Task item:
In this exercise, restate the listing word for word.

Material provided:
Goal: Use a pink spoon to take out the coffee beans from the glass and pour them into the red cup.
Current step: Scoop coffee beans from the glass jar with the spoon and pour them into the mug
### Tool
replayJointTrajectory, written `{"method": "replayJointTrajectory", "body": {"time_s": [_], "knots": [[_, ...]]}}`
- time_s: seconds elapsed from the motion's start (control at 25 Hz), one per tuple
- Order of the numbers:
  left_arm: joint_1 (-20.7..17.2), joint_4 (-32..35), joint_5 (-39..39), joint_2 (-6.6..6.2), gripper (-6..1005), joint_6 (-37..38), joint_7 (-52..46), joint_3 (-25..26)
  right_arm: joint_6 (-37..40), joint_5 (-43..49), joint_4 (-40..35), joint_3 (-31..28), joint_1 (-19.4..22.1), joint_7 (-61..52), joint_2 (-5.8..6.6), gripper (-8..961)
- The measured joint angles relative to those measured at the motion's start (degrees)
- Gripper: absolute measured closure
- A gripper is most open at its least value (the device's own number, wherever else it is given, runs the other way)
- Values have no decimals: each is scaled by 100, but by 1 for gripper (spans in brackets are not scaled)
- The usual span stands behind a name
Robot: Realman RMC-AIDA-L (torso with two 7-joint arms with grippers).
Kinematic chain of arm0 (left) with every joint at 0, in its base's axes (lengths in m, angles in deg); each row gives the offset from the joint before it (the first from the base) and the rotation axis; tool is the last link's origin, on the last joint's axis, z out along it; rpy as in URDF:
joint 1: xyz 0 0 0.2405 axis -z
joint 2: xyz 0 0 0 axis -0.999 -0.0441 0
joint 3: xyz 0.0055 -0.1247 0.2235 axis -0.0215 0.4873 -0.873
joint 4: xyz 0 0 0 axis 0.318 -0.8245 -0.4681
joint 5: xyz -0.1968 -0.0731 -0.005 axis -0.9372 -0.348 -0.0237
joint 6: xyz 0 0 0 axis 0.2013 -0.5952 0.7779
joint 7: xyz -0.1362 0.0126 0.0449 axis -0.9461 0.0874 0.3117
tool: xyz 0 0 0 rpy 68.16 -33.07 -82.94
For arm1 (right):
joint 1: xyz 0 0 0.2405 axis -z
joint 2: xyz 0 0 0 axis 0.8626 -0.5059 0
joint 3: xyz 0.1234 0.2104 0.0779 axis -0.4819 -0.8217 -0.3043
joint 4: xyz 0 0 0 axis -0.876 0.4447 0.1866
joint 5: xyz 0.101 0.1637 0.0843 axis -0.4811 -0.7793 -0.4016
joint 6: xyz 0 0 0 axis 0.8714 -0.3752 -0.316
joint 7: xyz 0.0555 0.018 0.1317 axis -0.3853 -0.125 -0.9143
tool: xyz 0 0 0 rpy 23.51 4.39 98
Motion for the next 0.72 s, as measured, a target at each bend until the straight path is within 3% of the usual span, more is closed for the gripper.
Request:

Solution:
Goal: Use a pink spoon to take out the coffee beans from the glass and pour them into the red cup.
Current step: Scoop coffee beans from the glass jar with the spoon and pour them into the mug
### Tool
replayJointTrajectory, written `{"method": "replayJointTrajectory", "body": {"time_s": [_], "knots": [[_, ...]]}}`
- time_s: seconds elapsed from the motion's start (control at 25 Hz), one per tuple
- Order of the numbers:
  left_arm: joint_1 (-20.7..17.2), joint_4 (-32..35), joint_5 (-39..39), joint_2 (-6.6..6.2), gripper (-6..1005), joint_6 (-37..38), joint_7 (-52..46), joint_3 (-25..26)
  right_arm: joint_6 (-37..40), joint_5 (-43..49), joint_4 (-40..35), joint_3 (-31..28), joint_1 (-19.4..22.1), joint_7 (-61..52), joint_2 (-5.8..6.6), gripper (-8..961)
- The measured joint angles relative to those measured at the motion's start (degrees)
- Gripper: absolute measured closure
- A gripper is most open at its least value (the device's own number, wherever else it is given, runs the other way)
- Values have no decimals: each is scaled by 100, but by 1 for gripper (spans in brackets are not scaled)
- The usual span stands behind a name
Robot: Realman RMC-AIDA-L (torso with two 7-joint arms with grippers).
Kinematic chain of arm0 (left) with every joint at 0, in its base's axes (lengths in m, angles in deg); each row gives the offset from the joint before it (the first from the base) and the rotation axis; tool is the last link's origin, on the last joint's axis, z out along it; rpy as in URDF:
joint 1: xyz 0 0 0.2405 axis -z
joint 2: xyz 0 0 0 axis -0.999 -0.0441 0
joint 3: xyz 0.0055 -0.1247 0.2235 axis -0.0215 0.4873 -0.873
joint 4: xyz 0 0 0 axis 0.318 -0.8245 -0.4681
joint 5: xyz -0.1968 -0.0731 -0.005 axis -0.9372 -0.348 -0.0237
joint 6: xyz 0 0 0 axis 0.2013 -0.5952 0.7779
joint 7: xyz -0.1362 0.0126 0.0449 axis -0.9461 0.0874 0.3117
tool: xyz 0 0 0 rpy 68.16 -33.07 -82.94
For arm1 (right):
joint 1: xyz 0 0 0.2405 axis -z
joint 2: xyz 0 0 0 axis 0.8626 -0.5059 0
joint 3: xyz 0.1234 0.2104 0.0779 axis -0.4819 -0.8217 -0.3043
joint 4: xyz 0 0 0 axis -0.876 0.4447 0.1866
joint 5: xyz 0.101 0.1637 0.0843 axis -0.4811 -0.7793 -0.4016
joint 6: xyz 0 0 0 axis 0.8714 -0.3752 -0.316
joint 7: xyz 0.0555 0.018 0.1317 axis -0.3853 -0.125 -0.9143
tool: xyz 0 0 0 rpy 23.51 4.39 98
Motion for the next 0.72 s, as measured, a target at each bend until the straight path is within 3% of the usual span, more is closed for the gripper.
Request:

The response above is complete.